# Spot pig for showing?



## CaliFarmsAR (Apr 7, 2022)

Hello guys!! I’m probably going to be getting a barrow to show this fair and was wondering what y’all thought of the one I’m looking at getting. If I do get him, he will be registered and stuff, so I want to make sure I’m paying for something good. Thanks for any help!!

Here he is! I can post pictures of the parents Too!


----------



## Alaskan (Apr 7, 2022)

I never was good at judging pigs.   

So I would just look the parents over for obvious conformational issues..

And check him for good basic conformation,  and then health, of course.


----------



## CaliFarmsAR (Apr 8, 2022)

Alaskan said:


> I never was good at judging pigs.
> 
> So I would just look the parents over for obvious conformational issues..
> 
> And check him for good basic conformation,  and then health, of course.


I’d probably not be going to see him, he would meet up. Do you know if Heavy spotted of the spot breed is a disqualification?


----------



## Alaskan (Apr 8, 2022)

CaliFarmsAR said:


> I’d probably not be going to see him, he would meet up. Do you know if Heavy spotted of the spot breed is a disqualification?


No idea.

Can you find a wepage for the breed?

It should have their standard of perfection on there, with a list of how points are distributed,  and what things are disqualifications.
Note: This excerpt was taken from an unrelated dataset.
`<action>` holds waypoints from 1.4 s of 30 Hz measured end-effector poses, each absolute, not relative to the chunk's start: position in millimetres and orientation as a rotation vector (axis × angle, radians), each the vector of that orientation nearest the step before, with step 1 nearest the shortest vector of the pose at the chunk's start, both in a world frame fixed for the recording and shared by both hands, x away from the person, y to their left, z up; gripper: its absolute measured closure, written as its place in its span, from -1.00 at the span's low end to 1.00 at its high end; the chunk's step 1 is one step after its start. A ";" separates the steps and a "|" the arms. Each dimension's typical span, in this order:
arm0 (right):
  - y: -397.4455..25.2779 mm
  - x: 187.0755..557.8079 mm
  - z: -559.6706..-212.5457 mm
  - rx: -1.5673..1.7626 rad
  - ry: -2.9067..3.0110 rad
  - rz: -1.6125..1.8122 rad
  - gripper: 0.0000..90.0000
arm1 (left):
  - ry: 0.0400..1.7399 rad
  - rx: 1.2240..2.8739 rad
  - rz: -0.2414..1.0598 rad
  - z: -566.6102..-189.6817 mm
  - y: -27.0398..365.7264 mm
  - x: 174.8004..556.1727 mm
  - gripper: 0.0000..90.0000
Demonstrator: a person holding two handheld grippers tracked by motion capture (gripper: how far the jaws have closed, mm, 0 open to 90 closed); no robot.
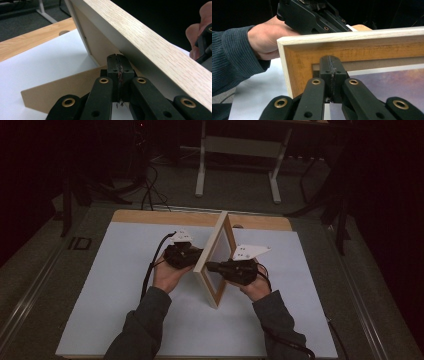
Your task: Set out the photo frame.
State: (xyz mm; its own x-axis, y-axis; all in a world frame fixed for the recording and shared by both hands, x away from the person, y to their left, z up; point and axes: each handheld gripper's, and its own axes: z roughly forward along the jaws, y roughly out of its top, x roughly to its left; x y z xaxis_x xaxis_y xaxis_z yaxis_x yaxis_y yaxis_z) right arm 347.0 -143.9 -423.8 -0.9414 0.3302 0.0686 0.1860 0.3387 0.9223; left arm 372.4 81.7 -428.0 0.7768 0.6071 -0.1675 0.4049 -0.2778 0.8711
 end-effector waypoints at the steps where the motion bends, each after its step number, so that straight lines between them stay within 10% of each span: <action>1: -143.5 346.8 -423.7 0.475 2.463 1.667 0.99 | 0.763 1.912 0.237 -428.0 81.4 372.3 1.00; 15: -141.5 346.8 -423.9 0.467 2.464 1.655 0.99 | 0.740 1.914 0.201 -428.7 85.1 375.6 1.00; 42: -161.0 353.9 -432.4 0.605 2.409 1.588 0.50 | 0.912 1.707 0.147 -415.2 116.8 362.5 0.26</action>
You definitely want to find that before you buy the piglet.


----------



## CaliFarmsAR (Apr 8, 2022)

Alaskan said:


> No idea.
> 
> Can you find a wepage for the breed?
> 
> ...


Ok thank you!!!


----------



## farmerjan (Apr 9, 2022)

Since he is a barrow, the registration papers should not be a big deal.... unless it is a purebred show to "prove" out a specific boar or sow or something.  I never got into showing pigs... I had Hampshires, Durocs, a few Berkshires, and a couple white yorkshires and chester whites. Also a few of the heritage breeds over they years.   The "breed " they now called Spotted was called spotted Poland China's originally.  They are very similar in type.  I believe that they are supposed to be about 50% black and 50% white so the pig you are looking at seems to be about right.  Long bodied and good legs and a straight smooth back are important.  There are rules and regs for showing in 4-H and FFA so you would have to know what is allowed and required.   He looks to have a nice long body, but of course can't see how he stands on his feet.  Make sure they guarantee his health.... I am assuming you are getting him from out of state?  He will need vet papers to cross state lines I believe....Healthy is the NUMBER ONE important thing.  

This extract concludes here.